Nokia phones, Kodak cameras and the Netscape browser once dominated their markets. But they withered because they failed to respond fast enough to changes in society and technology.
These examples, and many others, show the best businesses respond quickly to opportunities by innovating and investing.
New opportunities will open up with a cut in company tax, and perceptive businesses will see the cut’s potential to encourage growth.
A static view says the tax cut is just a gift to large business or foreigners. But in such a static world, Nokia, Kodak and Netscape should still dominate their industries. That is a fantasy world where businesses don’t respond to a changing environment.
Yet a static view has formed a common argument against the company tax cut. It has been claimed that the cut will provide a windfall to existing businesses (an argument that effectively ignores the imputation system); or a windfall to existing shareholders, including foreigners; or a windfall to foreign governments. Or somebody has searched out a handful of businesses that won’t respond to the tax cut.
This all misses the point: the benefits of the tax cut are entirely about dynamic effects, not what happens to existing operations. If businesses don’t respond to tax rates, then it doesn’t matter whether the company tax is 0% or 100%.
So estimates of the dynamic responses are essential, and these have been provided in modelling by Treasury, Independent Economics and KPMG. The Independent Economics assumptions about tax avoidance have been criticised, but that doesn’t invalidate the other results, which show substantial benefits of the tax cut.
The Treasury modelling finds that the increase in yearly national income ($11bn) is more than 2.6 times the net revenue cost ($4.2bn) — and the increase in income includes the revenue cost.
Some sleight of hand can obscure these benefits; for example, the benefits can be converted into growth rates: Treasury has wages set to grow by 0.05% per year over 20 years. But both costs and benefits must be compared in exactly the same way. On this basis, the reduction in tax revenue growth for all governments is 0.04% per year over the same 20-year period. Noting that total wages are significantly larger than total taxes, this seems an advantageous trade-off. Similarly a total revenue cost over 10 years should be compared with a total benefit over 10 years.
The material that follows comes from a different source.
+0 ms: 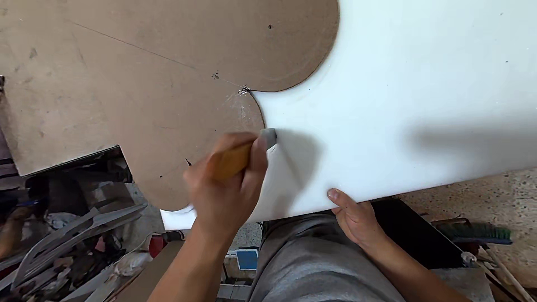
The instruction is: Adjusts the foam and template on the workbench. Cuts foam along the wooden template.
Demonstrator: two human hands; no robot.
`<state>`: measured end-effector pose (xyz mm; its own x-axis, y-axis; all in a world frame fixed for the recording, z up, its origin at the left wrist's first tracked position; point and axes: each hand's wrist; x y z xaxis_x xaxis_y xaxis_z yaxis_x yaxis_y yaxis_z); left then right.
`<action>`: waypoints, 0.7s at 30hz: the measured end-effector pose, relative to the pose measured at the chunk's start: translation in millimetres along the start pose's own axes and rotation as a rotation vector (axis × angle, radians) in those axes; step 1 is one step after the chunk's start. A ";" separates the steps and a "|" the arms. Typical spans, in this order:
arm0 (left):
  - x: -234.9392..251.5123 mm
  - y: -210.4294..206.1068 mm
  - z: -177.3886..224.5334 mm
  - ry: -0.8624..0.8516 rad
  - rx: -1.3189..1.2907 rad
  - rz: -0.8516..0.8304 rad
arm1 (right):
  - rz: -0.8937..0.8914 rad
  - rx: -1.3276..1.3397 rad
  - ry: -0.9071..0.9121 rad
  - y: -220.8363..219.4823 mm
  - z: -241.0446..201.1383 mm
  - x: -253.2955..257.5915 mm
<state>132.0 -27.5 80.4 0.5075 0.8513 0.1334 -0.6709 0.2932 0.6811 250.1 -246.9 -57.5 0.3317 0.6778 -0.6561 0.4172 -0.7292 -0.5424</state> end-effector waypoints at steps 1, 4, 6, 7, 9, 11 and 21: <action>-1.5 3.4 0.0 -0.034 -0.038 0.022 | -0.007 0.000 -0.005 1.4 -0.2 -0.1; 0.9 -21.4 -29.4 -0.048 -0.019 0.050 | -0.021 -0.017 -0.033 4.4 -1.1 -0.6; 6.2 -40.4 -43.6 0.008 0.064 0.019 | -0.036 -0.059 -0.047 6.2 -3.2 -1.8; 7.8 -40.7 -40.4 0.055 0.094 0.000 | -0.052 -0.087 -0.048 9.6 -6.6 -2.3; 9.5 -32.4 -27.9 0.114 0.083 -0.008 | -0.040 -0.154 -0.026 26.4 -21.6 -4.8; 6.1 -27.8 -25.4 0.124 0.044 0.033 | 0.096 -0.189 0.049 60.5 -51.3 -9.8; 4.3 -37.1 -13.0 0.175 0.137 0.034 | 0.417 -0.387 0.316 145.8 -246.1 41.7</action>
<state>152.1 -29.1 46.3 0.3764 0.9256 0.0395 -0.6006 0.2113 0.7711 533.0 -301.9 -34.8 0.7399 0.3831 -0.5530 0.4549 -0.8905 -0.0083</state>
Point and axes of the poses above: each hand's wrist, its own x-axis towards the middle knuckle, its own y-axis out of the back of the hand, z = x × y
These modelling results assume a dynamic economy, where there is increased investment due to the tax cut. There are plenty of ways to critique the models as being unrealistic, but a model, by definition, simplifies from reality. And some of these assumptions mean that the model underestimates the benefits of the tax cut.
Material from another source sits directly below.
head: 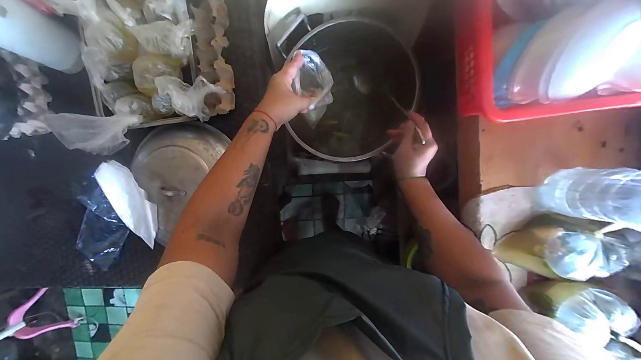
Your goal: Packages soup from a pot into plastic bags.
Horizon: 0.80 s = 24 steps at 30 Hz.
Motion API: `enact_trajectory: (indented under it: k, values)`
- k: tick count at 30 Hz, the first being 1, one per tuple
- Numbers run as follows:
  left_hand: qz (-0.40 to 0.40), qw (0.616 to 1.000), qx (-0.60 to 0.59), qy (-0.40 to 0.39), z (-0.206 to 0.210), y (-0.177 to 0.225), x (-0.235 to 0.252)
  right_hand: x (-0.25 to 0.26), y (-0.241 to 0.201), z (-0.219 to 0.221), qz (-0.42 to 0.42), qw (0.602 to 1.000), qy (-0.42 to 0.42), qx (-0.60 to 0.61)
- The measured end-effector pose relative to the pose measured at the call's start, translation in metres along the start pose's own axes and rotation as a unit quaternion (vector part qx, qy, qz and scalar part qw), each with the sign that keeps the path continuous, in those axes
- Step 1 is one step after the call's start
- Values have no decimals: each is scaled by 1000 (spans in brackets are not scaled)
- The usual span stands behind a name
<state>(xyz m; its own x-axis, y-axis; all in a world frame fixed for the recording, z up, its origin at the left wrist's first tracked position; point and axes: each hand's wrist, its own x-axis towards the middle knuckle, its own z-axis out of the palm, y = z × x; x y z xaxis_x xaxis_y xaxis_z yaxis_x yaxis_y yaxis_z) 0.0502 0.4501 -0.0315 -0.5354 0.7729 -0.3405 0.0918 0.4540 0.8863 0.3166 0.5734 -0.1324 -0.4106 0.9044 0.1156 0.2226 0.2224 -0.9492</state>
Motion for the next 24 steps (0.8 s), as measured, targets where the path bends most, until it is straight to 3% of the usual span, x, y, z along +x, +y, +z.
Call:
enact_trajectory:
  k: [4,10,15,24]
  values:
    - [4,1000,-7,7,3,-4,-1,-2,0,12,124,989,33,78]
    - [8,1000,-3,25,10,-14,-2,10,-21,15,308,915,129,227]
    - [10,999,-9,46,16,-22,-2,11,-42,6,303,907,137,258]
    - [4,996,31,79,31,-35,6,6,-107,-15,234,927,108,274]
In particular, the assumption of no unemployment means the increased jobs from the tax reform are substantially understated. The models also appear to omit the benefit caused by increased investment from retained earnings. In addition, the tax cut may actually reduce inequality, because much more of the benefit goes to wages than existing shareholders (particularly according to modelling by Janine Dixon), with share ownership concentrated among the rich.
All these issues seem to be missed in the criticisms of the modelling.
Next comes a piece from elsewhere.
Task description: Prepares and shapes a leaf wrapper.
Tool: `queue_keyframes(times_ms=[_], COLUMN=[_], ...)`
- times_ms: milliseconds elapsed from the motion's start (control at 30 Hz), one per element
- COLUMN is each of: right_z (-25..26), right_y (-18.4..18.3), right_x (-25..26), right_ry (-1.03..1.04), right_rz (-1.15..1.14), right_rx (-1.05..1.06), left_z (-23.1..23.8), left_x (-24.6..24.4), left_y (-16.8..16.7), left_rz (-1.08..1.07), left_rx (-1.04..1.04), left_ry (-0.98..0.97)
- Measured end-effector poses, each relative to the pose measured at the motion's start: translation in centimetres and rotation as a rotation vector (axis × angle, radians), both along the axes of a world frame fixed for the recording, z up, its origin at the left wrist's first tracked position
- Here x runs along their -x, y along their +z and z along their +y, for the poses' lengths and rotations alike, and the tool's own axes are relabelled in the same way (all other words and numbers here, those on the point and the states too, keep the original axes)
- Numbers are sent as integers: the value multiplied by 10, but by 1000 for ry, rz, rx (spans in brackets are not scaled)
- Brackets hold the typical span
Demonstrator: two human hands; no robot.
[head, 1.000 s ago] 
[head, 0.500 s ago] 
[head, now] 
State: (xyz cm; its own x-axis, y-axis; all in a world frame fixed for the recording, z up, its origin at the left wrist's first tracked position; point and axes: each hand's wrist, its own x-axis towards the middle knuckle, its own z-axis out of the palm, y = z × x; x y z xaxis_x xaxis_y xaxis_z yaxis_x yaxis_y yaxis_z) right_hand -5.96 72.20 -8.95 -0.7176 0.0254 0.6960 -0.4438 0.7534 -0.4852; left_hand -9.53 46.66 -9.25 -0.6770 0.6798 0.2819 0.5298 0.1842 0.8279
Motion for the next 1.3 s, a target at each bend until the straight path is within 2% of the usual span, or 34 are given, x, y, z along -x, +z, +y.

But even setting aside the modelling, we can focus on the strong evidence from the real world.
Shadow Assistant Treasurer Andrew Leigh, in a 2010 article for the Australian Financial Review, promoted evidence that “most of the impact of a corporate income tax rise falls on workers”, with a tax hike (or cut) of 10 percentage points leading to a decline (or increase) in wages of 6-10%. Similar results are in many studies of real world evidence surveyed by the Centre for Independent Studies.
The growth in wages is a result of substantial increases in investment, which are also revealed in many real-world studies — including a paper by Simeon Djankov and others in 2010 finding that the corporate tax rate has a “large adverse impact” on investment and entrepreneurial activity, and evidence cited in the Henry Tax Review that a one percentage point increase in company tax would lead to a decline in foreign direct investment by 3.72%.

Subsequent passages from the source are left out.